Meh....cutting weight has improved? I see more people going to the hospital now than ever before from poor weight cutting

Actually they go to the hospital for cutting TOO MUCH weight. Cutting weight has improved and now it's easier to cut too much and end up in a hospital.
 
I sort of agree with you but not entirely. I feel sure you would agree it has evolved since the very first UFC's. That is painfully obvious. I assume you mean maybe since the era of gloves and the additional rules that were implemented in order to get sanctioned in more states.
YEs, I am not speaking to the era when guys were picked because they had no MMA training and came in solely as a boxer trying this new street fighting thing.

I am speaking to the era of professional MMA and org's with athletes dedicated and cross training specifically to the sport.

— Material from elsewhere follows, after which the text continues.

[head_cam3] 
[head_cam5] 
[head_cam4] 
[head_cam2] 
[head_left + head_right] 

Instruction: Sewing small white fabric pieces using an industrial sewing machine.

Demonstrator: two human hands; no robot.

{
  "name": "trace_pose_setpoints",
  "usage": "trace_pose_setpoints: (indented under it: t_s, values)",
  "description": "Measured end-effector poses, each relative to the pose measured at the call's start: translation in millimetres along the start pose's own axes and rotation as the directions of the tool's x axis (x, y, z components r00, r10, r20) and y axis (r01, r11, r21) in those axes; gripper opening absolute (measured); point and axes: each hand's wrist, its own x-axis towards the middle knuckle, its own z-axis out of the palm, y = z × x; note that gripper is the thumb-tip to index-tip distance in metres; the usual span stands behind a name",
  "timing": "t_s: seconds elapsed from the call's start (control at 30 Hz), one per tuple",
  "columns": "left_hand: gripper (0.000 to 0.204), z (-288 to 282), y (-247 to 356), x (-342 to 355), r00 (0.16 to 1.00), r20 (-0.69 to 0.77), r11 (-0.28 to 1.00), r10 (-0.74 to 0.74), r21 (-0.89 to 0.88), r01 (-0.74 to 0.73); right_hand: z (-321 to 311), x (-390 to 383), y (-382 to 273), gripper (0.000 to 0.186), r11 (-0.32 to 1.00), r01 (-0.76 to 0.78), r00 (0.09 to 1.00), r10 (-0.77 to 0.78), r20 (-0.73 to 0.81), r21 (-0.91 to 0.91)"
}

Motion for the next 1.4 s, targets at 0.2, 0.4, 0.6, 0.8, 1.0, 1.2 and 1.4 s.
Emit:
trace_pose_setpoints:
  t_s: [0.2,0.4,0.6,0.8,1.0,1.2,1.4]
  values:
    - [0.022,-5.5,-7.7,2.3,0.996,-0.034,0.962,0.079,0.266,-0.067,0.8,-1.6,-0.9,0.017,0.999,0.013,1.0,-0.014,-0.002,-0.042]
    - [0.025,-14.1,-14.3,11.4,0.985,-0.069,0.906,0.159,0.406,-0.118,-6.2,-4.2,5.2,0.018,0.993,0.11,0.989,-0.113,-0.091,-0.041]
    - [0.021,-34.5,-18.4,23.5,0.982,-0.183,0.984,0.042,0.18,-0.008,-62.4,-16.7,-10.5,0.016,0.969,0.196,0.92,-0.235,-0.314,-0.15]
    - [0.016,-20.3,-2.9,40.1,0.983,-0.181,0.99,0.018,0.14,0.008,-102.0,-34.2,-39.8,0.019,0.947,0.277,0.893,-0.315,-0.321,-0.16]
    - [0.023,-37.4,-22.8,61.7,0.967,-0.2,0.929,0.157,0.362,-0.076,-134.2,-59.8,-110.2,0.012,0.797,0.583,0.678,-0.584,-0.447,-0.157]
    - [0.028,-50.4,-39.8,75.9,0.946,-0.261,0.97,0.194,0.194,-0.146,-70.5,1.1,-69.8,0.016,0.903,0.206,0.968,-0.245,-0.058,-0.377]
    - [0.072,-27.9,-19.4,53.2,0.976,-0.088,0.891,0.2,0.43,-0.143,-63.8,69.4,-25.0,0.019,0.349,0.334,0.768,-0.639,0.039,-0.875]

I have thought for a while that the degree of evolution has been overstated.
yes

Vitor Belfort is a good illustration of someone who competed close to the beginning and has been relevant up until very recently...and my personal opinion is that 19 year old Belfort was better than TRTitor yet the latter was very recently striking fear in the very top of the ranks and came very close to defeating Jon Jones himself.
Perfect example of what I am referring to.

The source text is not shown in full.